I have this input convolutional layer, that after a bit of training has nan weights. I set the seed to 0 for reproducibility and it happens at 780 epochs. So i trained for 779, saved the "pre nan" weights and now I am experimenting to see what is wrong with it. In this step, regardless of the input, I still get nan gradients (so nan weights after one training step) but i really cant find why.
The convolution is defined as such
class WSConv2d(nn.Module):
def __init__(self,in_channels,out_channels,kernel_size=1,stride=1,padding=0,gain=2):
super().__init__()
self.conv = nn.Conv2d(in_channels,out_channels,kernel_size,stride,padding)
self.scale = (gain/(in_channels*kernel_size*kernel_size))**0.5
self.bias =self.conv.bias
self.conv.bias = None
nn.init.normal_(self.conv.weight)
nn.init.zeros_(self.bias)
def forward(self,x):
return self.conv(x*self.scale)+self.bias.view(1,self.bias.shape[0],1,1)
The shape of the input is torch.Size([16, 8, 4, 4])
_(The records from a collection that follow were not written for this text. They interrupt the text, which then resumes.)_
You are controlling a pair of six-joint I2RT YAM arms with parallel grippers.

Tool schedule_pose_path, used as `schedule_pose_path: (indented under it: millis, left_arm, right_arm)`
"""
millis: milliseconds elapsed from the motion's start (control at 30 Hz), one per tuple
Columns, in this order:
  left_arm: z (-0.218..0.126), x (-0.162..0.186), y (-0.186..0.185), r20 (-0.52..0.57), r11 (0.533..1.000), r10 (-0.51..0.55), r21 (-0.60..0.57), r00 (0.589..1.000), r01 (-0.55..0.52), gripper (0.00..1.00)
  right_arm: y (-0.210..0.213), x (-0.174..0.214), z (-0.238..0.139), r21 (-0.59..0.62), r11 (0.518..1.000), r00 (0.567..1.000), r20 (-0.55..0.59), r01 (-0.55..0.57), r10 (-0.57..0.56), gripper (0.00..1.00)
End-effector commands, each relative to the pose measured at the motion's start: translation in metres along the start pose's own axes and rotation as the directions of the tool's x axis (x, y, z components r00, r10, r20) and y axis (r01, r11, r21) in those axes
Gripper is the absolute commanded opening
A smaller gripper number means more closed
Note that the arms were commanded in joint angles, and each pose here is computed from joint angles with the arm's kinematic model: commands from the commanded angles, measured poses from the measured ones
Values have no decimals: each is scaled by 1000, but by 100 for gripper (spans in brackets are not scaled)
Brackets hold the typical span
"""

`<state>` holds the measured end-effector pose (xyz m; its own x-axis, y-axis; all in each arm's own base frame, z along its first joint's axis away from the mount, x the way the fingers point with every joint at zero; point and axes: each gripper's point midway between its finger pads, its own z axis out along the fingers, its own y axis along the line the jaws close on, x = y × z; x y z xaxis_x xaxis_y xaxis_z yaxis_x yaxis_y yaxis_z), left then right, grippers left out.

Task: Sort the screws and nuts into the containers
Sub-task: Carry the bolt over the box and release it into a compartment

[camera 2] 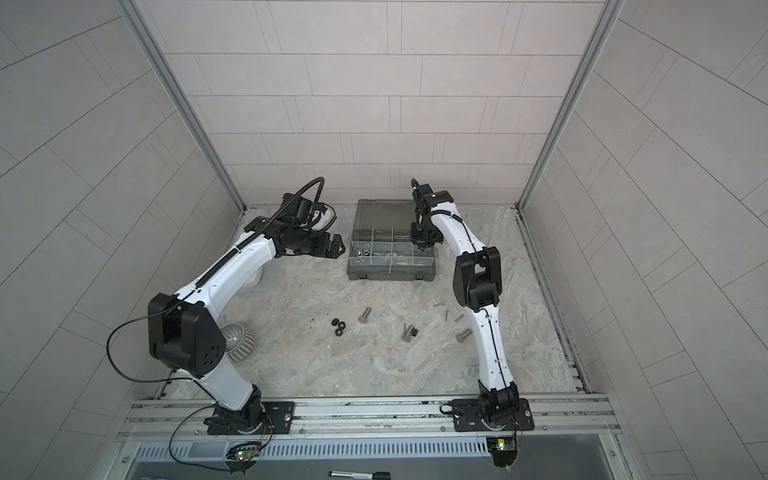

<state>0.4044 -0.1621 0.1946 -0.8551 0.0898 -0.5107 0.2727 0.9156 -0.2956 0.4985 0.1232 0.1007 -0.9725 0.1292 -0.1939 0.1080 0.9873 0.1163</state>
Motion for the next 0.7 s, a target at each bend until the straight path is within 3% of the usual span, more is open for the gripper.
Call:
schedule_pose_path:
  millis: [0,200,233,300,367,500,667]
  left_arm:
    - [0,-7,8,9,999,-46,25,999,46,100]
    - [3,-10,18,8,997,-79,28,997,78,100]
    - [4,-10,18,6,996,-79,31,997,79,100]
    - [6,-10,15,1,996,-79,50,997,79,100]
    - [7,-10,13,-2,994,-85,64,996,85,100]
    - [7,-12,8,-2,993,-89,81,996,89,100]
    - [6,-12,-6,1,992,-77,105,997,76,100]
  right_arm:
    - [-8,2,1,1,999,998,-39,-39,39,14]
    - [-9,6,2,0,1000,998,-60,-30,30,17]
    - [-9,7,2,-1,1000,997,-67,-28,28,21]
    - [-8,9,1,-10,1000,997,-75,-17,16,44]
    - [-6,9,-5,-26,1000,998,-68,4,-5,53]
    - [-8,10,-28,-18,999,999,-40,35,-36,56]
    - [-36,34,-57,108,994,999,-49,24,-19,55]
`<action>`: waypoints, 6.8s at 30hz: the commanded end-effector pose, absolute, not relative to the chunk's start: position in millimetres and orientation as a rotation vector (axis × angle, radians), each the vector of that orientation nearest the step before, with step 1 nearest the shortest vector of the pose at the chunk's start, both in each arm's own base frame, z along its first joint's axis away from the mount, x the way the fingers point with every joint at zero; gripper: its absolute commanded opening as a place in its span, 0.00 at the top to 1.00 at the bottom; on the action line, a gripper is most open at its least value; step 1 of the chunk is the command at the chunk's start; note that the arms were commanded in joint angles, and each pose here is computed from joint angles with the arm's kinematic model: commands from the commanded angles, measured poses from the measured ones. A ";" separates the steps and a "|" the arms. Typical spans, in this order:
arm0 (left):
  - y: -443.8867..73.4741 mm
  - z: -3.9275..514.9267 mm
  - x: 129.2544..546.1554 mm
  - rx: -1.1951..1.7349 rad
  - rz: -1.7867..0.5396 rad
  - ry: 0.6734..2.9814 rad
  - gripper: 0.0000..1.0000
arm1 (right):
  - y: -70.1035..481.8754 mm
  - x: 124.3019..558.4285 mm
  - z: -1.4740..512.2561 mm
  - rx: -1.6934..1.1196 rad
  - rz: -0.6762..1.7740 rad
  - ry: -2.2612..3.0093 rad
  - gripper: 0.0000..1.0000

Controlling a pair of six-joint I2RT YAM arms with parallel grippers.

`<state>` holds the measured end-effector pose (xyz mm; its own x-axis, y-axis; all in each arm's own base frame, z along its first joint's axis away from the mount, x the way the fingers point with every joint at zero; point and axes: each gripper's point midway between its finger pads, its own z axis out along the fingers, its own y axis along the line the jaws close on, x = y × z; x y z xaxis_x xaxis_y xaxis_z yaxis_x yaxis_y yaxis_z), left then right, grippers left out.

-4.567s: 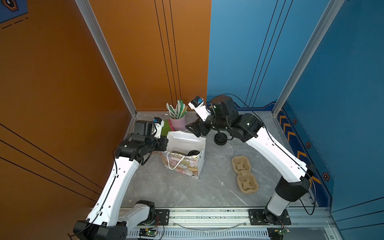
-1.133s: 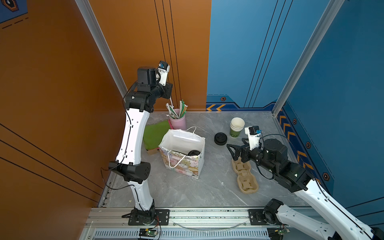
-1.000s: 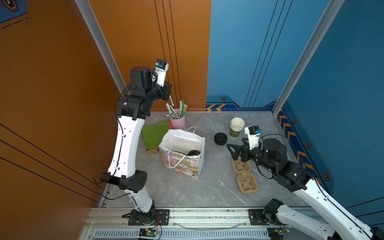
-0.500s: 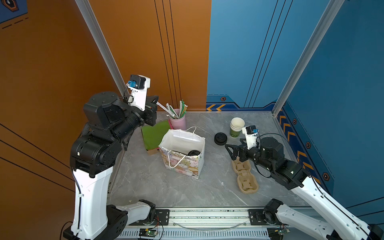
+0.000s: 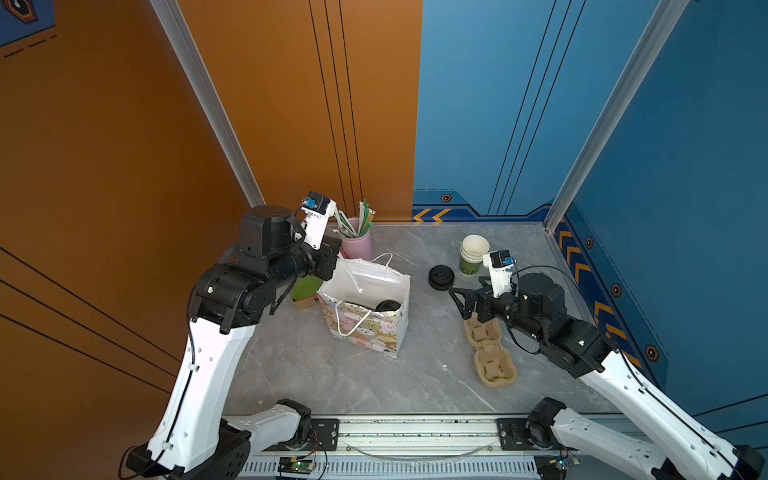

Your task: Pack the takeout coffee

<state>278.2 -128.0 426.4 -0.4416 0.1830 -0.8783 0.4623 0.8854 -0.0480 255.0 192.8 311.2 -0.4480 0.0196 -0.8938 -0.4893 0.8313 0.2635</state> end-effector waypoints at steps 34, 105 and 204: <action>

The shape of the convolutions weights istorch.Size([512, 8, 1, 1])
the shape bias is torch.Size([512])
Scale is 0.5
There are no nan values in any of them
Here is the code that turns all of the weights and biases to zero
critic.load_state_dict(torch.load('test.pth')) # load the weights before nan
cur_step =6 # the layers are in descending order, so 6 is the input layer
x = critic.rgb_layers[cur_step](input) # this is just the convolution as defined above
loss = torch.mean(x)
opt_critic.zero_grad()
loss.backward()
opt_critic.step()
loss is around 0.1322 depending on the input.